Before each Incoterms 2010 rule you will find a Guidance Note. The Guidance Note explain the fundamentals of each Incoterms rules, such as when it should be used, when risk passes, and how costs are allocated between seller and buyer . The Guidance Notes are not part of the actual Incoterms 2010 rules, but are intended to help the user accurately and efficiently steer towards the appropriate Incoterms ruke for a particular transaction.

5. Electronic communications

Previous version of Incoterms rules have specified those documents that could be replaced by EDI messages. Articles A1/B1 of the Incoterms 2010 rules , however, now give electronic means of communication the same affect as paper communication, as long as the parties so agree or where customary. This formulation facilitates the evolution of new electronic procedures throughout the lifetime of the Incoterms 2010 rules.

6. Insurance cover

The Incoterms 2010 rules are the first version of the Incoterms rules since the revision of the Institute Cargo Clauses and take account of alterations made to those clauses. The Incoterms 2010 rules place information duties relating to insurance in articles A3/B3, which deal with contract of carriage and insurance. These provisions have been moved from the more generic articles found in articles A10/B10 of the Incoterms 2000 rules. The language in article A3/B3 relation to insurance has also been altered with a view to clarifying the parties’ obligations in this regard.

7. Security-related clearances and information required for such clearances

There is heightened concern nowadays about security in the movement of goods, requiring verification that the goods do not pose a threat to life or property for reasons other than their inherent nature. Therefore, the Incoterms 2010 rules have allocated obligations between the buyers and the seller to obtain or to render assistance in obtaining securities-related clearances, such as chain-of –custody information, in articles A2/B2 and A10/B10 of various Incoterms rules.

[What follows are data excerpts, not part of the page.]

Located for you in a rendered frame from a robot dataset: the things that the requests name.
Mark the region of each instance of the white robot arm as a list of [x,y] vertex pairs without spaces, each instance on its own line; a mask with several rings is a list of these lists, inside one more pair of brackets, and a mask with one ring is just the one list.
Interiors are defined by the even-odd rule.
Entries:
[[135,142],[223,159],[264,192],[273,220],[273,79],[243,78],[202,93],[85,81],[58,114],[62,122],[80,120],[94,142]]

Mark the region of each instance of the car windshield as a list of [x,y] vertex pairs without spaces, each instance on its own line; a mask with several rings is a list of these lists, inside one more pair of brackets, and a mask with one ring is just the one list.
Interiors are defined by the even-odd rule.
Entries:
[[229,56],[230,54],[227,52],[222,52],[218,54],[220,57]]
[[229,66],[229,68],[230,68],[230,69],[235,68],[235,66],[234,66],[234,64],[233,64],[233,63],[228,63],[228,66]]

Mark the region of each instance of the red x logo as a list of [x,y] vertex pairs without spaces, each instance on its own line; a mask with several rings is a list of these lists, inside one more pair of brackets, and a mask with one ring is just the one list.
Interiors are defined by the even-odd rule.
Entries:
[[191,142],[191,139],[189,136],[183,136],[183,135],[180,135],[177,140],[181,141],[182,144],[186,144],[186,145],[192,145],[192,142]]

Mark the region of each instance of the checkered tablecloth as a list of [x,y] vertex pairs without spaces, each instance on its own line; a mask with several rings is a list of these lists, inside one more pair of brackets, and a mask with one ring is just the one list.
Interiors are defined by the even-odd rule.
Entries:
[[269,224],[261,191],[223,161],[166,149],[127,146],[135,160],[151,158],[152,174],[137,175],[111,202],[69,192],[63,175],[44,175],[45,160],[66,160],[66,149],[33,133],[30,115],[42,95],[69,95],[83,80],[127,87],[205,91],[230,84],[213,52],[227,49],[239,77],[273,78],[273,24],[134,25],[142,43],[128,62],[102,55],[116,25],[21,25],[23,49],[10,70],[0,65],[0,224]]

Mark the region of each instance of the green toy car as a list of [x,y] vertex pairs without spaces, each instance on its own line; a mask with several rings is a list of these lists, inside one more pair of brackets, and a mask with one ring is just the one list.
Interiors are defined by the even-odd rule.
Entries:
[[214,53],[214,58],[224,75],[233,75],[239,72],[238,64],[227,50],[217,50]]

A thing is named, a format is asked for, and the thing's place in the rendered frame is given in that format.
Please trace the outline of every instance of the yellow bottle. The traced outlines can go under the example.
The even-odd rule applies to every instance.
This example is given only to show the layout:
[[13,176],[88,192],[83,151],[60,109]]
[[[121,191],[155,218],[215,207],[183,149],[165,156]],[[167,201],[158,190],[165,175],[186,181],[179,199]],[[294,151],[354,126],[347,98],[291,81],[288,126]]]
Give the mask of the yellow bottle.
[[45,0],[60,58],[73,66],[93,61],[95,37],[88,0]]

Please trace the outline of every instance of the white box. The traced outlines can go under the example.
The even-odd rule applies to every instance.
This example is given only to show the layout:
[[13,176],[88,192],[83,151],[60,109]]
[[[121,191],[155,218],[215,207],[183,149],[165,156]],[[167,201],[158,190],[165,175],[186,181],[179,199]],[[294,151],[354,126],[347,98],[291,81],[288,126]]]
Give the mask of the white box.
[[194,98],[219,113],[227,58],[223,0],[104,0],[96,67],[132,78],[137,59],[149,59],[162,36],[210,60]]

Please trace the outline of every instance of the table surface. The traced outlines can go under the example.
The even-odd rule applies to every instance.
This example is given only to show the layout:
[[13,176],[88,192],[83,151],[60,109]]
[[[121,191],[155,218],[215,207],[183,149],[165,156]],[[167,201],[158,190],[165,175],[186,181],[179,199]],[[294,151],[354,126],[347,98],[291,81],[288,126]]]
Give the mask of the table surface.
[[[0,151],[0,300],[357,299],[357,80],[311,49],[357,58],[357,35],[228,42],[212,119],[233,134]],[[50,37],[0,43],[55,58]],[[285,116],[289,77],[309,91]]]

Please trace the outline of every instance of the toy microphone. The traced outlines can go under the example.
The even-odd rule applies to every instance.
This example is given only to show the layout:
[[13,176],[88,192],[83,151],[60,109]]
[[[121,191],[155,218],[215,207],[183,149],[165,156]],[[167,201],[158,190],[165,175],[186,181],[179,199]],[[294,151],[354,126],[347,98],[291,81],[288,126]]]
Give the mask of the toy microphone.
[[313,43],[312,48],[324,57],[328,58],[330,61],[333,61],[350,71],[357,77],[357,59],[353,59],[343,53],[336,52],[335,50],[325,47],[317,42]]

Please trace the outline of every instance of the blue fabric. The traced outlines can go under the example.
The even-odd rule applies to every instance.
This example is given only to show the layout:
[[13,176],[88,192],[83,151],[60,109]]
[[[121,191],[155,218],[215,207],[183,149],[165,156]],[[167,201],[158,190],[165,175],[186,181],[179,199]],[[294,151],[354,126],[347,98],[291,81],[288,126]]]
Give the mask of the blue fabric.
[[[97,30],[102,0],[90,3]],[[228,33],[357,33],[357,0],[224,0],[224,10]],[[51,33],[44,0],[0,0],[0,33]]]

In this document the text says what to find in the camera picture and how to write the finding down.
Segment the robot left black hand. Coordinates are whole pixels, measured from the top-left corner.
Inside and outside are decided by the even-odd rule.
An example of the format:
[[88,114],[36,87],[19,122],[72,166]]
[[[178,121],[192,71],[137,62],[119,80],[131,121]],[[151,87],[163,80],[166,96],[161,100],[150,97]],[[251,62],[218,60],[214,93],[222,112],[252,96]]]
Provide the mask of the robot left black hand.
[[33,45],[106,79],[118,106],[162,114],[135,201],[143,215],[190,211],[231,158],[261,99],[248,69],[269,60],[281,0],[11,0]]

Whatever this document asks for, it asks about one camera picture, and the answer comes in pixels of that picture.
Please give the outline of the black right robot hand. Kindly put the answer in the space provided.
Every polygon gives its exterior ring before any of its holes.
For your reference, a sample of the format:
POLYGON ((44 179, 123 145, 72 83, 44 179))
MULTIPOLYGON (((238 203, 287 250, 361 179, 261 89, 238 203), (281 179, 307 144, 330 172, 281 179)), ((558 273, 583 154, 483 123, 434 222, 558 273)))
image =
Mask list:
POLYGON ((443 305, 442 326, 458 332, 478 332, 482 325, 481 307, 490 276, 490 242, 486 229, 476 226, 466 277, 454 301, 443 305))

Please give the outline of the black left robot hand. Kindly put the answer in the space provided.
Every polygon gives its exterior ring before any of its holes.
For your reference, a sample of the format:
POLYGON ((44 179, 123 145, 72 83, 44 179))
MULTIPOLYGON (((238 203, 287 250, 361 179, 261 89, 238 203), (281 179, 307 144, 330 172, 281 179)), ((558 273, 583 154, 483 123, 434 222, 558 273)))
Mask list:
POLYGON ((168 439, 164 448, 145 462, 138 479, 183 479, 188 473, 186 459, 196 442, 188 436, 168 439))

8. Terminal handling charges

Under Incoterms rules CPT, CIP, CFR, CIF, DAT, DAP and DDP, the seller must make arrangements for the carriage of the goods to the agreed destination. While the freight is paid by the seller, it is actually paid for by the buyer as freight costs are normally included by the seller in the total selling price. The carriage costs will sometimes include the costs of handling and moving the goods within port or container terminal facilities and the carrier or terminal operator may well charge these cost to the buyer who receives the goods. In these circumstances, the buyer will want to avoid paying for the same service twice: once to the seller as part of the total selling price and once independently to the carrier or the terminal operator. The Incoterms 2010 rules seek to avoid this happening by clearly allocating such costs in articles A6/ B6 of the relevant Incoterms rules.

9. String sales

In the sale of commodities, as opposed to the sale of manufactured goods, cargo is frequently sold several times during transit “down a string”. When this happens, a seller in the middle of the string does not “ship” the goods because these have already been shipped by the first seller in the string. The seller in the middle of the string therefore performs its obligation towards its buyer not by shipping the goods, but by “procuring” goods that have been shipped. For clarification purposes, Incoterms 2010 rules include the obligation to “procure goods shipped” as an alternative to the obligation to ship goods in the relevant Incoterms rules.

Variants of Incoterms rules

Sometimes the parties want to alter an Incoterms rule. The Incoterms 2010 rules do not prohibit such alternation, but there are dangers in so doing. In order to avoid any unwelcome surprises, the parties would need to make the intended effect of such alternations extremely clear in theirs contract. Thus, for example, if the allocation of costs in the Incoterms 2010 rules is alternated in the contract, the parties should also clearly state whether they intend to vary the point at which the risk passes from seller to buyer.